Sin embargo, tal reconocimiento no excusa, bajo ninguna circunstancia, los bárbaros crímenes que cometió la ex guerrilla, ni tampoco el cumplimiento parcial de sus compromisos -el Estado también ha incumplido, claro está, pero centrémonos en los primeros por ahora-. Las FARC se comprometieron a confesar la verdad y reparar a las víctimas, por lo cual, es justificada la indignación al ver cómo muchos no han comparecido aún ante la justicia, e incluso, cómo han negado, cínicamente, crímenes como el reclutamiento de menores. No obstante, la coyuntura actual ofrece una oportunidad para darle legitimidad al proceso de paz; como dijo Maria Jimenza Duzán en su última columna en SEMANA: “Es importante que el partido de las FARC entienda que si Uribe tiene que empezar a pagar por lo que ha hecho, ellos también tienen que salir de su zona de confort y decir la verdad de cara a las víctimas”.
3. Puntos comunes
Todos vamos hacia la misma meta, pero no debemos apresurarnos. Lo cierto es que siempre habrá problemas, desacuerdos y dilemas en el juego democrático. Eso no significa que sea per se un juego de suma cero: dialogar y ceder en algunos casos con el otro no es una derrota, es, más bien, una muestra de civismo, respeto y tolerancia; es entender que nadie es el portador de la verdad absoluta y es tener la humildad necesaria para reconocerlo. Lo importante es ponernos de acuerdo como sociedad sobre a qué le daremos prioridad en el momento. Ayer consideramos que la terminación de un conflicto armado largo y cruento era lo más importante por encima de otras consideraciones. Hoy, le debemos dar prioridad a la protección de la división de las ramas del poder, por encima de otra cosa. Estos consensos y acuerdos que como sociedad tomamos quedan plasmados en la Constitución, y por este motivo es que esta última debe ser nuestro criterio de objetividad y justicia, por más perfeccionable que aún sea.
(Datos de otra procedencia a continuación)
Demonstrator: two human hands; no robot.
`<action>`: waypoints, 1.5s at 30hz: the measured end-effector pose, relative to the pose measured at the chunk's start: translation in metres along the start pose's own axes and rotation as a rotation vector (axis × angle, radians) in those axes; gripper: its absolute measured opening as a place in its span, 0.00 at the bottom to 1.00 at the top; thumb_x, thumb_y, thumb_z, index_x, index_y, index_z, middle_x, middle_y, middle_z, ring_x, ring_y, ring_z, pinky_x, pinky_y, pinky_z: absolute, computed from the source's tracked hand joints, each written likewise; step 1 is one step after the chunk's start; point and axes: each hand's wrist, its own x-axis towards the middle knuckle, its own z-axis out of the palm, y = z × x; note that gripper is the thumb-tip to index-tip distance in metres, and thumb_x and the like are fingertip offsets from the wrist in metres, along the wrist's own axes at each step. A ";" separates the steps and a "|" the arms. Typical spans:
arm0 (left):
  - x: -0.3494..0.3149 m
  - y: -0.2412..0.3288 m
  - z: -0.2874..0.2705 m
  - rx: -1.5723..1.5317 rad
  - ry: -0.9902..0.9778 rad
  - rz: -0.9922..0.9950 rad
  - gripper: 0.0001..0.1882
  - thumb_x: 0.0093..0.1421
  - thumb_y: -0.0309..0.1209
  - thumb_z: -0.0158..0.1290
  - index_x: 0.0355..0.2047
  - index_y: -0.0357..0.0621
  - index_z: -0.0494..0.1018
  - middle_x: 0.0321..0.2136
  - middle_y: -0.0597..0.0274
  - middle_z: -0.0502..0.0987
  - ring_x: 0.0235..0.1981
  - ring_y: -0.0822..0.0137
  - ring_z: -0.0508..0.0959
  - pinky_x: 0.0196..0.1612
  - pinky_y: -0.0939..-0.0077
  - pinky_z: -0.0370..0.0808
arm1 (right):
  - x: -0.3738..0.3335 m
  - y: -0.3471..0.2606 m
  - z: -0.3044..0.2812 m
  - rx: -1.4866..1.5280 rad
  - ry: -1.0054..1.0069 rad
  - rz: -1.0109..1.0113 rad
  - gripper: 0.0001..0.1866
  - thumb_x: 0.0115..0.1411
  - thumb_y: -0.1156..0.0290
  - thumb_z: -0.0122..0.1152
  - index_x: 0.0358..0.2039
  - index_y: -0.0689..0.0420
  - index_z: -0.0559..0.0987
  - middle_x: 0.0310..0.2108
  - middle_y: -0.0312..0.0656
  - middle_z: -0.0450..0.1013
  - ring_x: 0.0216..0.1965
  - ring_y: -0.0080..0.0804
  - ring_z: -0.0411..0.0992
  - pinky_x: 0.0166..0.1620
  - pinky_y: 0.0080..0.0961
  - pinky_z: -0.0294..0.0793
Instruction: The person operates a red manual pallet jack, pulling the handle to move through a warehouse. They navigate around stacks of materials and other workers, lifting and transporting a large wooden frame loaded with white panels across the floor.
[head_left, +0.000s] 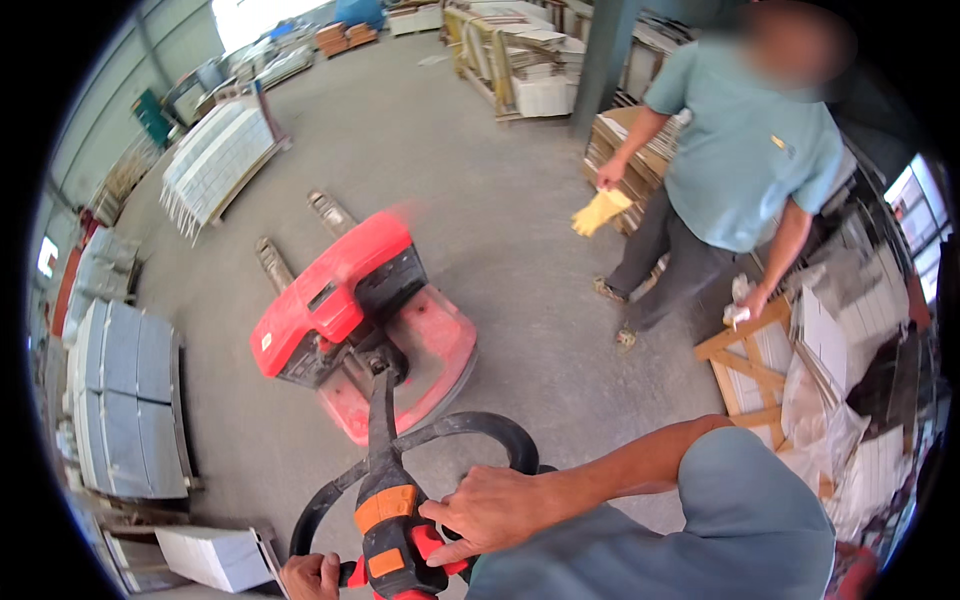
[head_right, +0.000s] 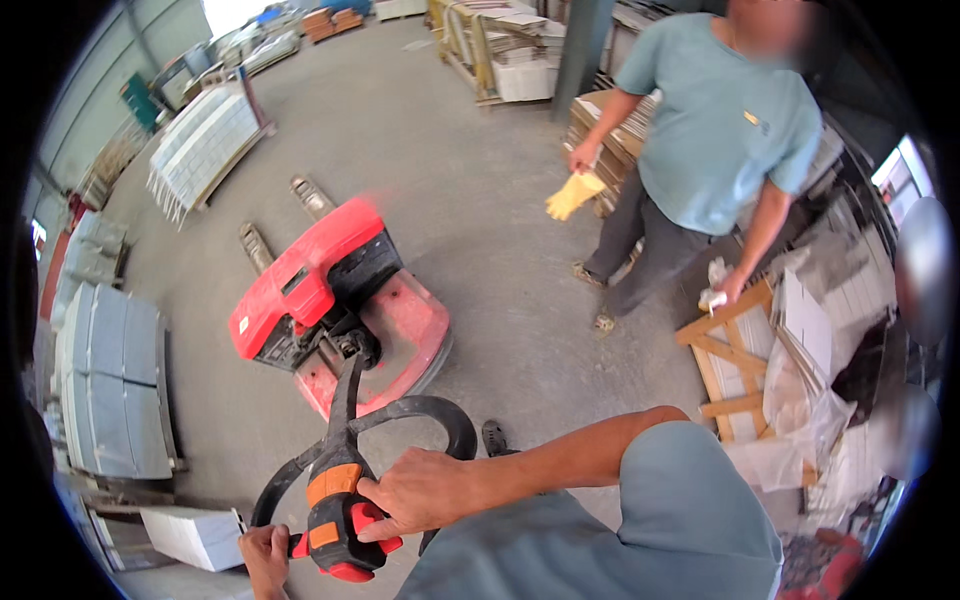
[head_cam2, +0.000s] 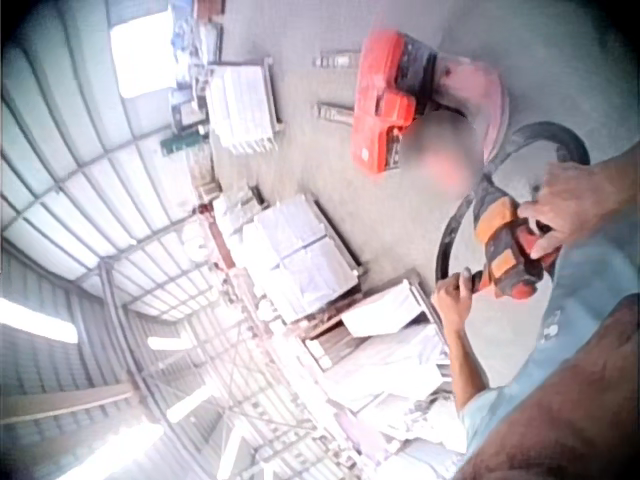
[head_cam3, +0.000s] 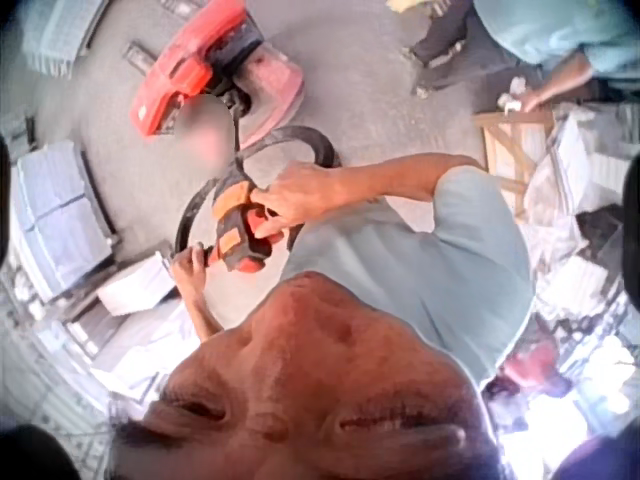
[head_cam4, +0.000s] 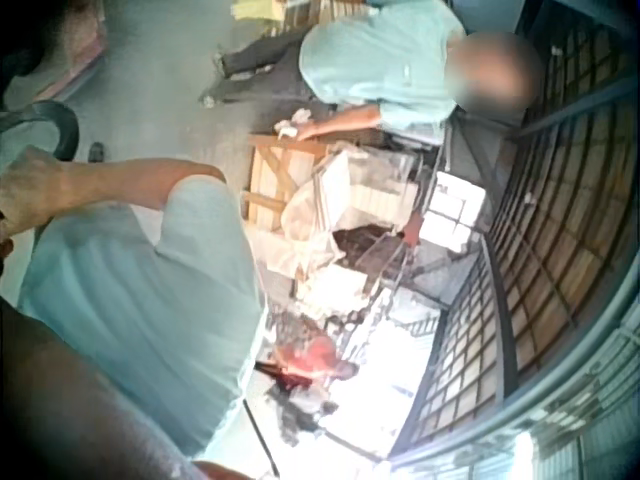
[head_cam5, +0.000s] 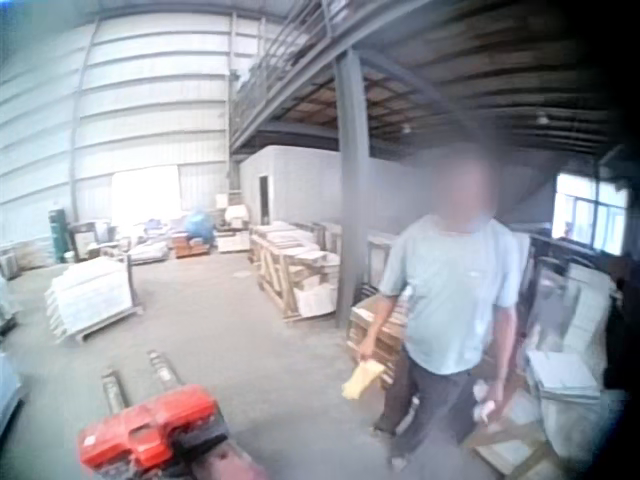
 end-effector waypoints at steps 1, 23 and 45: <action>-0.009 0.011 -0.011 -0.031 -0.087 -0.017 0.22 0.56 0.46 0.62 0.37 0.36 0.79 0.28 0.42 0.80 0.35 0.53 0.82 0.41 0.56 0.75 | -0.005 -0.005 0.006 -0.029 0.046 -0.012 0.35 0.64 0.38 0.48 0.39 0.66 0.71 0.20 0.51 0.74 0.22 0.56 0.74 0.25 0.46 0.73; -0.096 0.003 0.017 -0.004 -0.022 0.453 0.22 0.38 0.42 0.70 0.20 0.36 0.75 0.13 0.50 0.71 0.15 0.53 0.75 0.23 0.65 0.71 | -0.083 -0.058 0.073 -0.387 0.766 0.028 0.29 0.62 0.43 0.53 0.19 0.56 0.81 0.15 0.47 0.71 0.18 0.46 0.73 0.24 0.39 0.70; 0.077 0.188 0.110 -0.017 0.169 0.210 0.25 0.45 0.51 0.68 0.23 0.38 0.78 0.15 0.50 0.75 0.20 0.48 0.78 0.26 0.60 0.73 | -0.047 0.200 -0.133 -0.463 0.599 0.020 0.32 0.57 0.33 0.52 0.21 0.50 0.83 0.19 0.44 0.76 0.23 0.45 0.76 0.27 0.41 0.72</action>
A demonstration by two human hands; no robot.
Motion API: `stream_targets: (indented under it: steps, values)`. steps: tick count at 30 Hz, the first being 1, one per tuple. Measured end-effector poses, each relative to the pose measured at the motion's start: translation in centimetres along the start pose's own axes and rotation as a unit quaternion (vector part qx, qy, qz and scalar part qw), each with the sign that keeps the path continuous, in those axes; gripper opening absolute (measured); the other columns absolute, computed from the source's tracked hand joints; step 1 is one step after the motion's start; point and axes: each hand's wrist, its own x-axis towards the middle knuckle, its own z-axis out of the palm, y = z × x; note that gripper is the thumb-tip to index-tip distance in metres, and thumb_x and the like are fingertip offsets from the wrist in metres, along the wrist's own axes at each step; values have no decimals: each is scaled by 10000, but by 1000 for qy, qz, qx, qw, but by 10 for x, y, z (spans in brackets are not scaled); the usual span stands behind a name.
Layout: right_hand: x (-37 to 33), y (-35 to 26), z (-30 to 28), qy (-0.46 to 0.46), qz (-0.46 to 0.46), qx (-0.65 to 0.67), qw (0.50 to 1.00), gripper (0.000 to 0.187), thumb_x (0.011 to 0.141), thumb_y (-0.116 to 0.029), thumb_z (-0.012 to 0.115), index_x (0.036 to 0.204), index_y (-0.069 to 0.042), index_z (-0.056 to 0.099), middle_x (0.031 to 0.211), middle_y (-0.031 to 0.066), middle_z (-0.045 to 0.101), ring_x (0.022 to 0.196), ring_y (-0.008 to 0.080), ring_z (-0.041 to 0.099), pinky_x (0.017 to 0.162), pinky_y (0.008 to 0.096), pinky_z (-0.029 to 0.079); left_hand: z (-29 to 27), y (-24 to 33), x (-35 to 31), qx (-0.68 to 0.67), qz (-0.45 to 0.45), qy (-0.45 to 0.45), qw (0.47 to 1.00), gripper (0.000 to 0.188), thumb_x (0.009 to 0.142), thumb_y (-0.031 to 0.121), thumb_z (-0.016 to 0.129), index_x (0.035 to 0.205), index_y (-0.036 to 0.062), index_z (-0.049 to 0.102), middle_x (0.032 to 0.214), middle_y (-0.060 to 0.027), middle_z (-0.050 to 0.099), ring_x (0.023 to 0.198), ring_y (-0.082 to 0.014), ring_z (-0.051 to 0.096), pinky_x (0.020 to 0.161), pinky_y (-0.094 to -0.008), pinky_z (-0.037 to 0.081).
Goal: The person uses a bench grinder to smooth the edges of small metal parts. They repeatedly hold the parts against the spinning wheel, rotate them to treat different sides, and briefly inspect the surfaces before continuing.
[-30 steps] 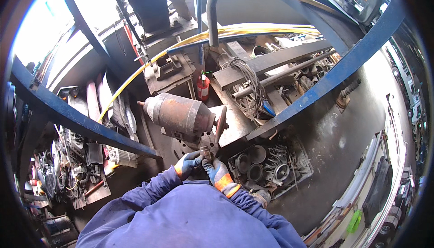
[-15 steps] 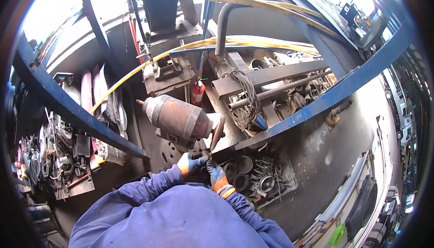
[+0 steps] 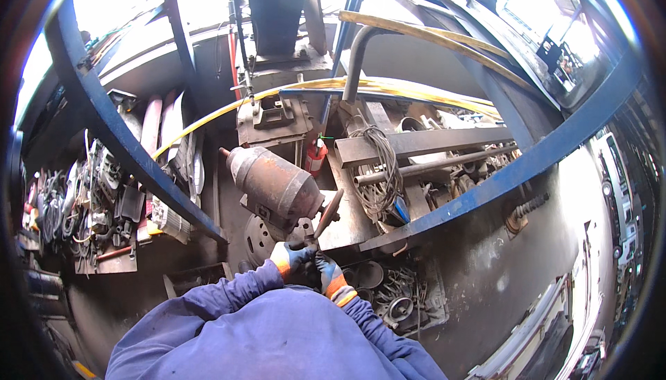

El día de mañana seguiremos discutiendo y ponderando opciones, pues nunca llegaremos a ser una sociedad perfecta, pero el punto es ese: confiar en la reforma y en la democracia y no dar por sentado la virtud que esta última ofrece de deliberar, discutir y tomar decisiones consensuadas escuchando los argumentos de la orilla opuesta con toda la seriedad que lo amerita. Creamos entonces en la democracia, en los acuerdos, en la institucionalidad, y huyámosle a las visiones simplistas del mundo que prometen llevarnos hacia utopías o verdades absolutas.